- _Stored data_

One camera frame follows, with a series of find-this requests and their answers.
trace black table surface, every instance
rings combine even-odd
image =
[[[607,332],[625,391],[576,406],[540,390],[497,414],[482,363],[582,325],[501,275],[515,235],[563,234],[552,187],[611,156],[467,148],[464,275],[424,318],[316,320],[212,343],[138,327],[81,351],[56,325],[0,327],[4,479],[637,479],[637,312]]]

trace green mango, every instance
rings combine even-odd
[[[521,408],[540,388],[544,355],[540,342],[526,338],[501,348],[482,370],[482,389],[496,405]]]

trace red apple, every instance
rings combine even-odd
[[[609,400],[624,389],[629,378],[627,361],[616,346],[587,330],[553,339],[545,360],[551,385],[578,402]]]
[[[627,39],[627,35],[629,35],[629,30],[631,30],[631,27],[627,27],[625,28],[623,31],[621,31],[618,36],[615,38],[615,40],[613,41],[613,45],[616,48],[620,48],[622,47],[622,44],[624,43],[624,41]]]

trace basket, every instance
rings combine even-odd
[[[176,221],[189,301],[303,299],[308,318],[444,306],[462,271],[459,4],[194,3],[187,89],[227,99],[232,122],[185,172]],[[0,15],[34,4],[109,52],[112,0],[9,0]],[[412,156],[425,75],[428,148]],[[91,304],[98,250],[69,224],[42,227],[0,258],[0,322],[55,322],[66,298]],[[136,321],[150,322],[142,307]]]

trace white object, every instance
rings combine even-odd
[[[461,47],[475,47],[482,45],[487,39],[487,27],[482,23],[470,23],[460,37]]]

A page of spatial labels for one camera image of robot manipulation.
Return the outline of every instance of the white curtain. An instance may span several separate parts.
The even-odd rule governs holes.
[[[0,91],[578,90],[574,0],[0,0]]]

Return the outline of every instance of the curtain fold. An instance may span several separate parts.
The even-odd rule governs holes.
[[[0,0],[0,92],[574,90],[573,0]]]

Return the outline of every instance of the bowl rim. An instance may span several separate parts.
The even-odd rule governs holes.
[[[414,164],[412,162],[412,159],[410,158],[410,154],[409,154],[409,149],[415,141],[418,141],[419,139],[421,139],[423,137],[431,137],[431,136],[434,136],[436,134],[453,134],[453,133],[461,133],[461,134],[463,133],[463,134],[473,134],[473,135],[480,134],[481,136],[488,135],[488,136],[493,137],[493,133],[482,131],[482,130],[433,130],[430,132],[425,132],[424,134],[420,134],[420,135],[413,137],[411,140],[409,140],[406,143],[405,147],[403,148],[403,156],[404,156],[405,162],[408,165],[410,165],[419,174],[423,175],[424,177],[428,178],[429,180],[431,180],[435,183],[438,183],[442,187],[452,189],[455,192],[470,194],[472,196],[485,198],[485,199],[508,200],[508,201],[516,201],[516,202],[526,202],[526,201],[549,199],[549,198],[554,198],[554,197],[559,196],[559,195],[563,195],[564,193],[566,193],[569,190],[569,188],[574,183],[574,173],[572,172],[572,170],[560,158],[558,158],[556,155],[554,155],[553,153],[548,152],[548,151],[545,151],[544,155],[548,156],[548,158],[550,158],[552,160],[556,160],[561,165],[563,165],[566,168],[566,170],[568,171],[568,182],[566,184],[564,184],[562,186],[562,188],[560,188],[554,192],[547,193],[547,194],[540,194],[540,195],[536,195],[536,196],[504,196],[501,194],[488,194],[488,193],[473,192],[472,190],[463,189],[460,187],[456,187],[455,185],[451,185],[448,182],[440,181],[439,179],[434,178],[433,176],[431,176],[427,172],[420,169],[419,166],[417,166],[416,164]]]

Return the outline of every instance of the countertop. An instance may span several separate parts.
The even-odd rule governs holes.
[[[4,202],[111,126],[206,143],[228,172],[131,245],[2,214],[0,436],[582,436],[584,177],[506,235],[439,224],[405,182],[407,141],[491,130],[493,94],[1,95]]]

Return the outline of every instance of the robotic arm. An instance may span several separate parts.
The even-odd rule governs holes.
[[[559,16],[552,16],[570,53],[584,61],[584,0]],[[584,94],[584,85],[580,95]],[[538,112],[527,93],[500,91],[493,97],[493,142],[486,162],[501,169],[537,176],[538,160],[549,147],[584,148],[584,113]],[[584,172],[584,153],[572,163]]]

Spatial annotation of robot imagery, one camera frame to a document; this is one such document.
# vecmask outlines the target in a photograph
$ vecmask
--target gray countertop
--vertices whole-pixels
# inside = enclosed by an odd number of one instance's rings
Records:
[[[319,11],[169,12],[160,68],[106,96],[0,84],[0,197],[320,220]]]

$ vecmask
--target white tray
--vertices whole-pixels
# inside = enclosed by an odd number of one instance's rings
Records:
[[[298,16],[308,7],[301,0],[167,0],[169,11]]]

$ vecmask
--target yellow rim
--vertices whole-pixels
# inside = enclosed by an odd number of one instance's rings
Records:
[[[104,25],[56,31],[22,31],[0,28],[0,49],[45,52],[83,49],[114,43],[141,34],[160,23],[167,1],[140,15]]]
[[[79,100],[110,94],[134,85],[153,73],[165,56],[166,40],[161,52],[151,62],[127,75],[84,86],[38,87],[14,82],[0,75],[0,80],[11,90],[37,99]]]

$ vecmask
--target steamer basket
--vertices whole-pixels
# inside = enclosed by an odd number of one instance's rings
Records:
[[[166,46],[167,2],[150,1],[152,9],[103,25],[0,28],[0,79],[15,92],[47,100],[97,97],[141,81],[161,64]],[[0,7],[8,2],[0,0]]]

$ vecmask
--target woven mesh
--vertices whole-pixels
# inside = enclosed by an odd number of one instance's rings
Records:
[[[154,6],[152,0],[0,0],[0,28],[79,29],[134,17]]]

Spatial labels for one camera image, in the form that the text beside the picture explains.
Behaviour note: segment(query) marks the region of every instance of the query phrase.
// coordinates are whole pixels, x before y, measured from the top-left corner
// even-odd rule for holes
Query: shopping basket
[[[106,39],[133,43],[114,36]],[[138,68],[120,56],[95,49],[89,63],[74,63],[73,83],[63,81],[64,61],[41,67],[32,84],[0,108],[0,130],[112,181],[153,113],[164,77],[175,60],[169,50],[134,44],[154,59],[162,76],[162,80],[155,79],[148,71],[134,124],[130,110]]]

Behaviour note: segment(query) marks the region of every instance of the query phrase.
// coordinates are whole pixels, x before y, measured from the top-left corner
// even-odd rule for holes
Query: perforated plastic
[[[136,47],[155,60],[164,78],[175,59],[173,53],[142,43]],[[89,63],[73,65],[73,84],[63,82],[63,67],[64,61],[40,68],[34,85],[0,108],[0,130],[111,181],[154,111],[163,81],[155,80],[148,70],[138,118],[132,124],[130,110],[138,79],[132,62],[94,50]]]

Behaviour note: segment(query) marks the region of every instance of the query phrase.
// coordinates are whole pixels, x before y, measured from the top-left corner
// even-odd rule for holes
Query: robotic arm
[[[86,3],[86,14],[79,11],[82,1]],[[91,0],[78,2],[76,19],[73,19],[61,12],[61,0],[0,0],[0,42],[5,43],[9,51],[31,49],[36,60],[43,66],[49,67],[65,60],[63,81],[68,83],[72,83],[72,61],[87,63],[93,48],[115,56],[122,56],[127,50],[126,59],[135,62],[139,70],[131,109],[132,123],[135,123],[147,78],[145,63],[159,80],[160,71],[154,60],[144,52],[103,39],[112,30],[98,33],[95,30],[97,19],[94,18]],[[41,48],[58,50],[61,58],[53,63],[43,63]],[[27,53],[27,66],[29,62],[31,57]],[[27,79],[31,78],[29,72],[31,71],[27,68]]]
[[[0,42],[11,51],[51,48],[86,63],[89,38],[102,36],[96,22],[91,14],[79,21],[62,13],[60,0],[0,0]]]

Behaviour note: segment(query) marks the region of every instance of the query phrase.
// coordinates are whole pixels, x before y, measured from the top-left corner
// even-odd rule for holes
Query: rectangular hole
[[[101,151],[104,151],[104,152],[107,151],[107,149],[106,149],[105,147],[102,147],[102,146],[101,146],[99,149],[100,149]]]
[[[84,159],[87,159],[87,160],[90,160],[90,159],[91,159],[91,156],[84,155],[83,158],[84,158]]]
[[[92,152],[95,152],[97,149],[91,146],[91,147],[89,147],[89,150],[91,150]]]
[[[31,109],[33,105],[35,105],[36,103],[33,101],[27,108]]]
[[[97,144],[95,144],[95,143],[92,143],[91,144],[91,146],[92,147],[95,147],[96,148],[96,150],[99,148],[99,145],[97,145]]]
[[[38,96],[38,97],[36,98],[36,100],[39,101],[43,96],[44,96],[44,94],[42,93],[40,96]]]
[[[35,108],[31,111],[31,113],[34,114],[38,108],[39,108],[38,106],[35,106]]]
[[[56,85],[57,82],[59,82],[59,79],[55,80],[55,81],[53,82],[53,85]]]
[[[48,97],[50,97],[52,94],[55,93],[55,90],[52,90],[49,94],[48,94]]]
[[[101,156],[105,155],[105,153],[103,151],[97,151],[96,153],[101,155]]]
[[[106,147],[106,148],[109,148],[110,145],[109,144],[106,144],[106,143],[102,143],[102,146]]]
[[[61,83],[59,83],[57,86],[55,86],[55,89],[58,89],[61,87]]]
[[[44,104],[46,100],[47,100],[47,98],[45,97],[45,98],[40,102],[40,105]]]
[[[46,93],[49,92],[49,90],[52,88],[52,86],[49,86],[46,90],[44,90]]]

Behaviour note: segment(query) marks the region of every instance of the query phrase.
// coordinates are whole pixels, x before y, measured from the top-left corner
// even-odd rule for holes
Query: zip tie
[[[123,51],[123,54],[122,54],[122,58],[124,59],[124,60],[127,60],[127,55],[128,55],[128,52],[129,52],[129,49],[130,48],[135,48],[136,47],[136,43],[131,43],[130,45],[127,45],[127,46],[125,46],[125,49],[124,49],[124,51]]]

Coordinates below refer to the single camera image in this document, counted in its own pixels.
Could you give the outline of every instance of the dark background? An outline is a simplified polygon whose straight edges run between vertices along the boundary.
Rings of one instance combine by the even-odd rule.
--
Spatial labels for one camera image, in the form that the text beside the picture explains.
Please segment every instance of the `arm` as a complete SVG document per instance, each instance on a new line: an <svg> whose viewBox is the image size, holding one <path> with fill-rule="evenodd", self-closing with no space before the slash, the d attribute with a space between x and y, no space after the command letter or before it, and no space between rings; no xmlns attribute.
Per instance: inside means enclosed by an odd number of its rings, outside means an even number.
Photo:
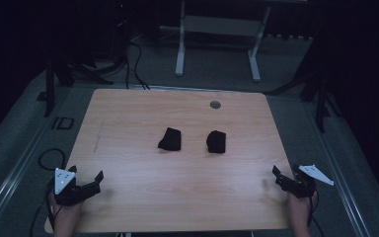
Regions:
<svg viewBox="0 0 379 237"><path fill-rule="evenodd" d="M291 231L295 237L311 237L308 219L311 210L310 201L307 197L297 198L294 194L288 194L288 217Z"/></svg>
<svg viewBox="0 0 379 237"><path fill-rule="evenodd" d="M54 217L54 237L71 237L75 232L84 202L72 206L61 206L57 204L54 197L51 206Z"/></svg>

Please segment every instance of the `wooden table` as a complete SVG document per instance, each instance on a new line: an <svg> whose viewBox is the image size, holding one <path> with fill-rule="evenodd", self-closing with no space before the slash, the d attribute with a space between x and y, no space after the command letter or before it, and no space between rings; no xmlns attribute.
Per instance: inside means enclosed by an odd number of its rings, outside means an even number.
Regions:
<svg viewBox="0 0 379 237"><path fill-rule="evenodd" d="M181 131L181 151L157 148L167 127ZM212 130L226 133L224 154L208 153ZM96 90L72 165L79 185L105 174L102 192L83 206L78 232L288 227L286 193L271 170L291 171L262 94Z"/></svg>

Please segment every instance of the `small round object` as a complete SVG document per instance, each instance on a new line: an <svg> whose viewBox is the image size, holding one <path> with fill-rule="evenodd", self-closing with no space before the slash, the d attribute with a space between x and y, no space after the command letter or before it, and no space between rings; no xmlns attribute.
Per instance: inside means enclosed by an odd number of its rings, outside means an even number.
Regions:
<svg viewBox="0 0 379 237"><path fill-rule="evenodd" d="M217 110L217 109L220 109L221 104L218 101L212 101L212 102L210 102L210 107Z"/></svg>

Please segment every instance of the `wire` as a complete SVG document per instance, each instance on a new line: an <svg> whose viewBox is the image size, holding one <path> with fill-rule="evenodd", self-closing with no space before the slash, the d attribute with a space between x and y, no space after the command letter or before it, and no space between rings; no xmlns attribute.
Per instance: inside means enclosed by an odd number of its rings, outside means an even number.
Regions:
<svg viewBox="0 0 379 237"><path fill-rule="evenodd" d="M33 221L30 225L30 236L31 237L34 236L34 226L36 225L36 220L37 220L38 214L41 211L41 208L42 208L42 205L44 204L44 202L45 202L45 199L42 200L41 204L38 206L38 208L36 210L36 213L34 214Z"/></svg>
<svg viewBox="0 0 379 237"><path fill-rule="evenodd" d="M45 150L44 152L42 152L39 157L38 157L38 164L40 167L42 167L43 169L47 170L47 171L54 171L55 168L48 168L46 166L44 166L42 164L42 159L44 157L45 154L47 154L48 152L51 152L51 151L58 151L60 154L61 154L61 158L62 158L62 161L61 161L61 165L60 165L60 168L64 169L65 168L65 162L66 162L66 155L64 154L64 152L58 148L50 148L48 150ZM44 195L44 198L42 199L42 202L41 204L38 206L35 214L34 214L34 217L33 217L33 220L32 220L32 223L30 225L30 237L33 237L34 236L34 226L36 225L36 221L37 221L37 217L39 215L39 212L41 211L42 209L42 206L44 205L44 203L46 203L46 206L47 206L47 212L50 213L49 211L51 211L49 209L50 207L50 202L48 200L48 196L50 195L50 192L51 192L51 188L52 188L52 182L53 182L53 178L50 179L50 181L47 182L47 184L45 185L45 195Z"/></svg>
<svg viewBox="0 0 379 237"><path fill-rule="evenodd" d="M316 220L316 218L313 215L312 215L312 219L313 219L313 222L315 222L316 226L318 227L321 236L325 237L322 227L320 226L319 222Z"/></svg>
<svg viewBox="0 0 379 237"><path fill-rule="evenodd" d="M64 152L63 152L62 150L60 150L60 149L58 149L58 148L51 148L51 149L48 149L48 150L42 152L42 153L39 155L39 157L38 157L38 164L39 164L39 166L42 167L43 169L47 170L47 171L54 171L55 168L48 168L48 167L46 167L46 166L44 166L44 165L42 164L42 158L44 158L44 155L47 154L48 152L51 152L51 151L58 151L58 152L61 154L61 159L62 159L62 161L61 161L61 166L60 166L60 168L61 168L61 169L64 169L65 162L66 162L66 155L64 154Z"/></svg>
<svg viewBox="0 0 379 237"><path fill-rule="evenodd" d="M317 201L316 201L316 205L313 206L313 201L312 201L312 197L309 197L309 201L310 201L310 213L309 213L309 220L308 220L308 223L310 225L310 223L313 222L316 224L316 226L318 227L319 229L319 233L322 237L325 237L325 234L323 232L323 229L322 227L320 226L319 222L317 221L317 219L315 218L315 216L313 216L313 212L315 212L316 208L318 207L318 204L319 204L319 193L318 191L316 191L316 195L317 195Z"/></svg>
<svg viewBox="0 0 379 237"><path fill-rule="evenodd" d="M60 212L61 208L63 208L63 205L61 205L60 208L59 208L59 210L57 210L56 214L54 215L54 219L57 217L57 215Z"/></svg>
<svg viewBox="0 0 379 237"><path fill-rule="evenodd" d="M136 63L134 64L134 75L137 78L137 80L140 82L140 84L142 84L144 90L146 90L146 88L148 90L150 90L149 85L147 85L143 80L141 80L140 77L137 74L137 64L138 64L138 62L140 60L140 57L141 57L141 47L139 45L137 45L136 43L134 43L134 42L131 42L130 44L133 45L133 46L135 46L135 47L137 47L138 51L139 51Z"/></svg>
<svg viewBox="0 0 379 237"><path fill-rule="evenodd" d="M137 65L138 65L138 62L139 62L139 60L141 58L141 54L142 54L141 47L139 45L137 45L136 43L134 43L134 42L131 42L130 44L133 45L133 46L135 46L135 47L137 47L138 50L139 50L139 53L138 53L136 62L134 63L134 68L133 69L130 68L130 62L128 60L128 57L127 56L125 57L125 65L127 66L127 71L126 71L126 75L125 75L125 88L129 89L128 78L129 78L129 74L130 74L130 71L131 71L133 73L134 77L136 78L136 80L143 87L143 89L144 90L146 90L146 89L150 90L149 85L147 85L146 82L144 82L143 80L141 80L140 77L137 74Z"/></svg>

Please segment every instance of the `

- _Required work_
From the entries above, write out only the lines starting at the line that holds "One camera frame follows, with" and ending at the line that holds "trace red apple, every instance", keeping both and matching them exactly.

- _Result below_
One camera frame follows, with a series of find-this requests and their answers.
trace black table surface, every instance
rings combine even-odd
image =
[[[607,332],[625,391],[576,406],[540,390],[497,414],[482,363],[582,325],[501,275],[515,235],[563,234],[552,187],[611,156],[467,148],[464,275],[424,318],[316,320],[212,343],[138,327],[81,351],[56,325],[0,327],[4,479],[637,479],[637,312]]]

trace green mango, every instance
rings combine even-odd
[[[521,408],[540,388],[544,355],[540,342],[526,338],[501,348],[482,370],[482,389],[496,405]]]

trace red apple, every instance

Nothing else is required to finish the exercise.